KEYWORDS: Arabidopsis thaliana, CDK inhibitors, cell cycle, endoreduplication, endoreplication
Introduction
Coordination between cell division and growth is required for proper development of multicellular organisms. In response to this need, complex systems of cell cycle regulation have evolved in plants and animals. Cyclin-dependent kinases (CDKs), a conserved class of serine/threonine kinases, along with their regulatory subunit cyclins (CYCs) drive unidirectional and irreversible progression from one cell cycle phase to the next by phosphorylating target proteins. CDK inhibitors (CKIs) negatively control cell cycle progression and are involved in instituting cell cycle checkpoints. In some circumstances, CKIs also promote a modified cell cycle known as endoreplication or endoreduplication, in which mitosis and cytokinesis are bypassed, but DNA replication continues, resulting in cells with increased ploidy.1,2
The number of genome-encoded CKIs varies among different species and kingdoms, and some lineages have more than one distinct type of CKI. For example, mammals have 2 CKI families, CDK interacting protein/kinase inhibitory protein (CIP/KIP) and INHIBITOR of CDK4 (INK4) and these 2 families share no sequence similarity. The CIP/KIP (Kinase inhibitor protein) family has 3 members (p21Cip1, p27Kip1, p57Kip2) that act as broad-spectrum CDK inhibitors, while the INK4 family has 4 members, p15INK4a, P16INK4b, P18INK4c, P19INK4d, that inhibit only CDK4 and CDK6.3 Drosophila melanogaster has only 2 CDK inhibitors, Dacapo (Dap), which negatively regulate the G1/S transition, and roughex (rux), which is a negative regulator of CYCA/CDK activity during G1.4,5 Both Drosophila CKIs are distantly related to mammalian Kip proteins. In contrast, fungal CKIs appear to be unrelated to CKIs from other organisms. Budding yeast, Saccharomyces cerevisiae, has 2 cell cycle-related CKIs, p40Sic1 and Far1.6 Fission yeast, Saccharomyces pombe, has only a single CKI, p25RUM17.

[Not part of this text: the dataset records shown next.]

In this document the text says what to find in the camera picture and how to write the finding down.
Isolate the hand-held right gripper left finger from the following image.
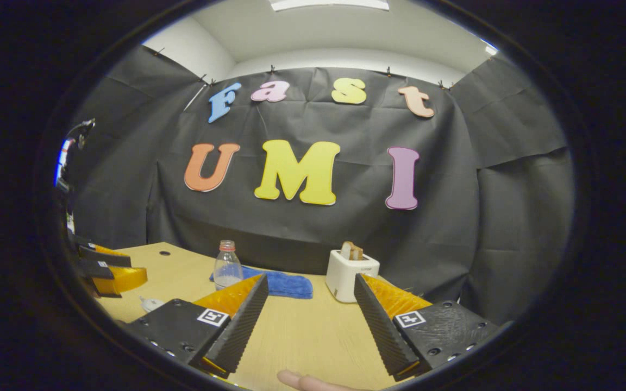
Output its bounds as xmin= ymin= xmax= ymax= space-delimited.
xmin=126 ymin=273 xmax=269 ymax=380

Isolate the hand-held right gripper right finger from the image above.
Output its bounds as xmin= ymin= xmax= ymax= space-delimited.
xmin=354 ymin=273 xmax=502 ymax=383

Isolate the clear plastic water bottle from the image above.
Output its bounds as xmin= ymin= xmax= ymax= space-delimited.
xmin=213 ymin=239 xmax=245 ymax=292

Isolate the blue towel cloth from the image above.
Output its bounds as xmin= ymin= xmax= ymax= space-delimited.
xmin=209 ymin=266 xmax=314 ymax=300

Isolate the white toaster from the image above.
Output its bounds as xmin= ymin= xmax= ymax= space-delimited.
xmin=325 ymin=249 xmax=381 ymax=304

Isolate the brown toast slice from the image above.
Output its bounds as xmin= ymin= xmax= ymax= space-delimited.
xmin=340 ymin=241 xmax=365 ymax=262

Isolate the computer monitor screen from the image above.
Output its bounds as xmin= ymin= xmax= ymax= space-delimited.
xmin=54 ymin=138 xmax=72 ymax=188

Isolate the black backdrop cloth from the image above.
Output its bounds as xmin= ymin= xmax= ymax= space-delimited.
xmin=66 ymin=46 xmax=574 ymax=325

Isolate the ceiling light panel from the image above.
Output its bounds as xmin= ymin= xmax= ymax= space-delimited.
xmin=268 ymin=0 xmax=391 ymax=12

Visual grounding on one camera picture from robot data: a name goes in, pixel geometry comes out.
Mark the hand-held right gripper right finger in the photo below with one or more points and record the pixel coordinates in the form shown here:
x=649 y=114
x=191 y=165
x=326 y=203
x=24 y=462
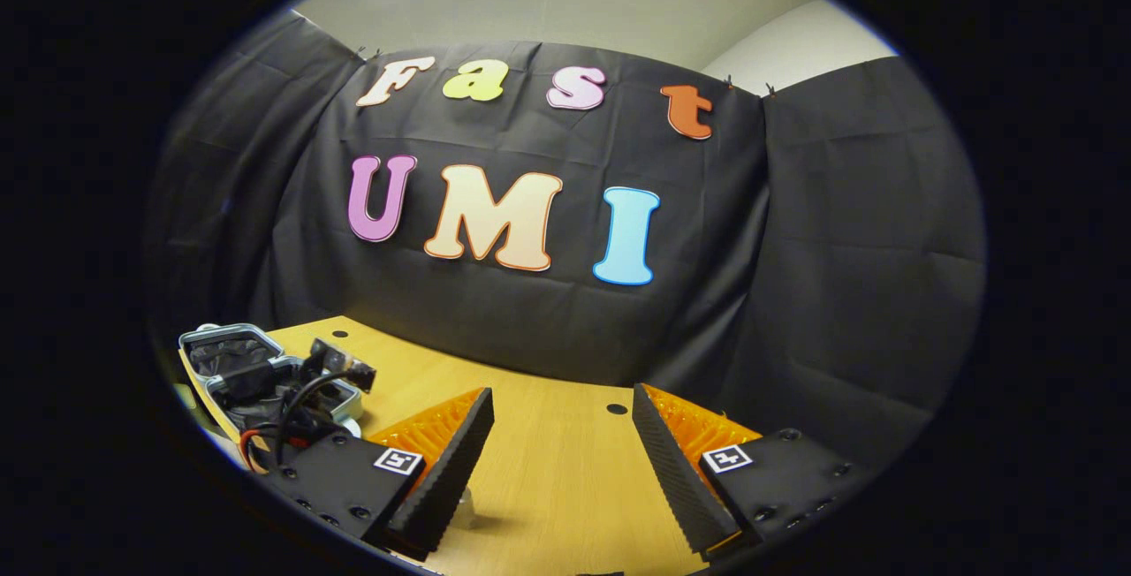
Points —
x=676 y=488

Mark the white pump bottle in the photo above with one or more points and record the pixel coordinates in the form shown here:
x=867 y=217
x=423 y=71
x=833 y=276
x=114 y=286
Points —
x=466 y=510

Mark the pale blue suitcase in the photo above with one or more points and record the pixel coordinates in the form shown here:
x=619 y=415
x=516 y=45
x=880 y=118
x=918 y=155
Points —
x=230 y=355

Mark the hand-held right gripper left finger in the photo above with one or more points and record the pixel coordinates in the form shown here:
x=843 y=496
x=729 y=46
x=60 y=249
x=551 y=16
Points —
x=455 y=479

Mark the black backdrop cloth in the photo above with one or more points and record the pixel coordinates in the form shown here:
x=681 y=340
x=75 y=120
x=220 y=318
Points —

Land plants have 2 well-established CKI families, the INTERACTOR/INHIBITOR OF CDK/KIP-RELATED PROTEINs (ICK/KRPs) and the SIAMESE-RELATED PROTEINs (SMRs), that play a variety of roles in cell cycle regulation.7-10 ICK/KRPs have limited sequence similarity with mammalian Kip proteins, while SMRs have no recognizable homologs outside of the plant kingdom.10,11 Furthermore, ICK/KRPs and SMRs share only a single 6 amino acid motif, which is thought to be a cyclin-binding motif.8,12 The ICK/KRP gene family was initially discovered based on similarity to metazoan KIP genes. The SMR gene family was identified based on the mutant phenotype of the sim gene, which results in trichomes (shoot epidermal hairs) that divide instead of endoreplicating (Fig. 1). Most land plant genomes contain multiple genes in both CKI families; for example the Arabidopsis genome contains 7 KRP genes and 17 SMR genes, numbers that are typical of angiosperm genomes.10,13 The large number of ICK/KRPs and SMRs encoded by plant genomes raises the question of why plants need so many CKI genes.
SMRs and KRPs play overlapping but distinct roles in the cell cycle
Although proteins of both families are CKIs, KRPs and SMRs appear to play distinct roles in the cell cycle. The clearest evidence that KRPs and SMRs have distinct cell cycle roles comes from ectopic overexpression studies.8,10,14 While overexpression of either type of CKI results in a similar overall reduced growth phenotype, they have differential effects on the specific phases of the cell cycle. KRPs function as a dose-dependent cell cycle inhibitors, with transgenic plants showing low levels of ectopic expression suppressing mitosis and promoting endoreplication and higher expression levels blocking both mitosis and DNA replication, sometimes resulting in cell death.15-17 In contrast, while SIM overexpression can induce endoreplication, resulting in DNA contents as high as 128C, overexpression of SIM or other SMRs has never been observed to inhibit DNA replication or cause cell death.8,13 Thus, available evidence indicates that SMRs only inhibits M-phase, while KRPs can block entry into both M- and S-phases.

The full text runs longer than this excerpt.